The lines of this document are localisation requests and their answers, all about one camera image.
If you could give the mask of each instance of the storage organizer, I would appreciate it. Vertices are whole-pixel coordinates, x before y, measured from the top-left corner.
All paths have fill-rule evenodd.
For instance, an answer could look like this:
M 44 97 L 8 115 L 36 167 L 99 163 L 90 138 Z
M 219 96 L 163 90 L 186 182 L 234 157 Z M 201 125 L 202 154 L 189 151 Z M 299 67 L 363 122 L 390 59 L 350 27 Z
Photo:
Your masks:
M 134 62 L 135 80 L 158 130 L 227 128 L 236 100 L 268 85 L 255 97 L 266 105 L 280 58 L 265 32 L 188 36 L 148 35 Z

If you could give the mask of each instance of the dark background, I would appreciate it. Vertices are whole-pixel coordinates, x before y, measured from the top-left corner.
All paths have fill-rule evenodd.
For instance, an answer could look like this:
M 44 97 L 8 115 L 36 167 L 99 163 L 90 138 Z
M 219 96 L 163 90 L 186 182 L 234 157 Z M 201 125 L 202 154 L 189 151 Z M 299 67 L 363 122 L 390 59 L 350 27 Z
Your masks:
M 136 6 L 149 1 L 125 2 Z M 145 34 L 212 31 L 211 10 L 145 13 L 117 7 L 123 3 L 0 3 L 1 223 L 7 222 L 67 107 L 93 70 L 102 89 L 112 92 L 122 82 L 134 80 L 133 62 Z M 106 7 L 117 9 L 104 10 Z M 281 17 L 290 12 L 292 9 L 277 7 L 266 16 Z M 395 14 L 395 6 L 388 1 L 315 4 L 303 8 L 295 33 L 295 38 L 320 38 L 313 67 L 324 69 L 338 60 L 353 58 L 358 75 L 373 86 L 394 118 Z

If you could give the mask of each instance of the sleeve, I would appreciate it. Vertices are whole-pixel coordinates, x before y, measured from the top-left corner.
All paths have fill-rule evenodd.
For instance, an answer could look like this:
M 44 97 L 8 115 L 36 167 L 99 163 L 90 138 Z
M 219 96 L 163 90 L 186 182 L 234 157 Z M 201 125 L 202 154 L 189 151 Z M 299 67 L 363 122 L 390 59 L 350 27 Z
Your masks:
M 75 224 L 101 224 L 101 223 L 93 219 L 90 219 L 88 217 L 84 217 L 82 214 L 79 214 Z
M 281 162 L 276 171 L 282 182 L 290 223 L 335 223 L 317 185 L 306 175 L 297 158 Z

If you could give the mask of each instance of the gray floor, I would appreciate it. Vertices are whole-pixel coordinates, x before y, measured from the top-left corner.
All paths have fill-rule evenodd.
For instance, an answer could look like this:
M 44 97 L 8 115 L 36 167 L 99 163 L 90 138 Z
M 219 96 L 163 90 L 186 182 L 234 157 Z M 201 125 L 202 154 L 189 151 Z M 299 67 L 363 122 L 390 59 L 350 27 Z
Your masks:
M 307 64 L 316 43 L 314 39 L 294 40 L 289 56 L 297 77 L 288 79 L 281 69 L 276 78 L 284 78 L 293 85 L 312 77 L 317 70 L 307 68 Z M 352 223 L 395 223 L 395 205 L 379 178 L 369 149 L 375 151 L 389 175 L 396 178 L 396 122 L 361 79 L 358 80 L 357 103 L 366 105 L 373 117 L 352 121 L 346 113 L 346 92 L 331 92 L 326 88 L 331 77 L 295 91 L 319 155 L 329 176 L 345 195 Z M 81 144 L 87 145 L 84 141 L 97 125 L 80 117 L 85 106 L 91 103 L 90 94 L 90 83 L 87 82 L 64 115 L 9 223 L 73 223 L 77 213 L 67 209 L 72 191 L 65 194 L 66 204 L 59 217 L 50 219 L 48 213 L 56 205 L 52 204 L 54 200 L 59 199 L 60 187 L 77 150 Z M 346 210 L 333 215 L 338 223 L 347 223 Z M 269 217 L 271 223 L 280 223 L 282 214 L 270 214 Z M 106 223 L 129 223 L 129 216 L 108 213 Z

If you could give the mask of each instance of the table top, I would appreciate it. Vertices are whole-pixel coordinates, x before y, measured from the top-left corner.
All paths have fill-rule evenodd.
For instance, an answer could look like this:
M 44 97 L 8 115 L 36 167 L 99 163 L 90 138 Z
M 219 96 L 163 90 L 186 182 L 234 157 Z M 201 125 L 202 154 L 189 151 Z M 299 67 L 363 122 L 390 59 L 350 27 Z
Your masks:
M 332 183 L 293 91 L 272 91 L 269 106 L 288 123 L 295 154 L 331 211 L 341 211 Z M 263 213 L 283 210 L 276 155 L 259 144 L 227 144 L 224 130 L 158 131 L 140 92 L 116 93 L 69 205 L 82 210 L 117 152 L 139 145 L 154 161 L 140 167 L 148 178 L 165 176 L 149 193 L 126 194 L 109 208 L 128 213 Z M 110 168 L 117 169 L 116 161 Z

WHAT THIS TASK INVOLVES »
Return a copy of each line in the records above that has "measured" in it.

OUTPUT OF THE EXERCISE »
If you could give the mask of each instance of the storage organizer, I would appreciate it. Vertices are whole-pixel coordinates, x before y, measured from the top-left corner.
If you could give the mask of each instance of the dark background, I would appreciate it. Vertices are whole-pixel coordinates, x before y, measured from the top-left corner.
If you could give the mask of each instance of the sleeve, I would appreciate it. Vertices are whole-pixel coordinates, x before y, measured from the top-left corner.
If you could give the mask of each instance of the gray floor, I would appreciate it. Vertices are whole-pixel coordinates, x before y, measured from the top-left corner.
If you could give the mask of each instance of the table top, I would appreciate it. Vertices are whole-pixel coordinates, x before y, measured from the top-left corner.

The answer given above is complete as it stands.